La giornata mondiale del cervello: dagli Usa nuove ricerche sul Parkinson

Sanitadomani.com – RICERCA: E’ dedicata al morbo di Parkinson, la giornata mondiale del Cervello dell’anno 2020. L’iniziativa, in calendario il 22 luglio, è creata dalla Federazione mondiale di Neurologia, insieme all’International Parkinson and Movement Disorder Society. Un modo per aumentare la consapevolezza su questa malattia neurodegenerativa, che colpisce più di sette milioni di persone nel mondo, la secondo malattia degenerativa dopo l’Alzheimer. In Italia, la stima dei malati di Parkinson è di 230mila persone.

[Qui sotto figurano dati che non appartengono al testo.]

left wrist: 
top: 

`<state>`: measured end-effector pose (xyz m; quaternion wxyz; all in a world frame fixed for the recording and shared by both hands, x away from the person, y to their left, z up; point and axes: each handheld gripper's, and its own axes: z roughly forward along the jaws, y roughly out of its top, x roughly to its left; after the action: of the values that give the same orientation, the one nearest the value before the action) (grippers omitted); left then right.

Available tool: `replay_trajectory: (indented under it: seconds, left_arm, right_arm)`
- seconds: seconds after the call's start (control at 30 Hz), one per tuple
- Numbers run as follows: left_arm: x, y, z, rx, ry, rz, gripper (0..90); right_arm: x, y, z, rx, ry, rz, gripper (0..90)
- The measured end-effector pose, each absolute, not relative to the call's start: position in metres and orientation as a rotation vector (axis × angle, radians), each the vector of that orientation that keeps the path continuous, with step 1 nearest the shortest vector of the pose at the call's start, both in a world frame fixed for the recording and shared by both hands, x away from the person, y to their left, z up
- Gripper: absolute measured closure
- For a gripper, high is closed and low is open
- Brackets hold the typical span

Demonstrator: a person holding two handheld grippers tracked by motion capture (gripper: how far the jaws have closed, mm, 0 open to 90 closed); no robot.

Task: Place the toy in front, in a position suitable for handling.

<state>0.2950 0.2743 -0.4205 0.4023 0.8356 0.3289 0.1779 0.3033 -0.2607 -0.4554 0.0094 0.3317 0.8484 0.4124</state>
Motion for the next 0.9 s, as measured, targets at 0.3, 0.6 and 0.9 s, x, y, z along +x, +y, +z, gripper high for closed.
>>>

Il numero maggiore di casi si registra fra la popolazione anziana, ma è possibile che compaia anche in età giovanile. Ad oggi non esistono trattamenti o farmaci in grado di debellare il morbo, ma cure che ne tengano sotto controllo i sintomi. Un modo per donare ai pazienti una vita il più possibile normale, mentre la ricerca scientifica prosegue il suo percorso di scoperta.

Una buona notizia è arrivata dalla California. Un team dell’università di San Diego ha ottenuto stupefacenti risultati su alcuni topi che avevano sviluppato il morbo di Parkinson. La malattia provoca la morte dei neuroni che producono la dopamina, un neurotrasmettitore. Gli studiosi americani sono riusciti a convertire gli astrociti – un tipo di cellule del tessuto di sostegno neuronale – in neuroni che producono dopamina. I sintomi del Parkinson, come tremori o rigidità, sono spariti dai topi.

Gli scienziati stessi sono sorpresi dalla relativa facilità con cui hanno ottenuto un gran numero di nuovi neuroni. Questi ultimi hanno anche instaurato connessioni con il cervello.  Certo una eventuale sperimentazione clinica è ancora lontana, ma è una scoperta che può dire di più su questa malattia.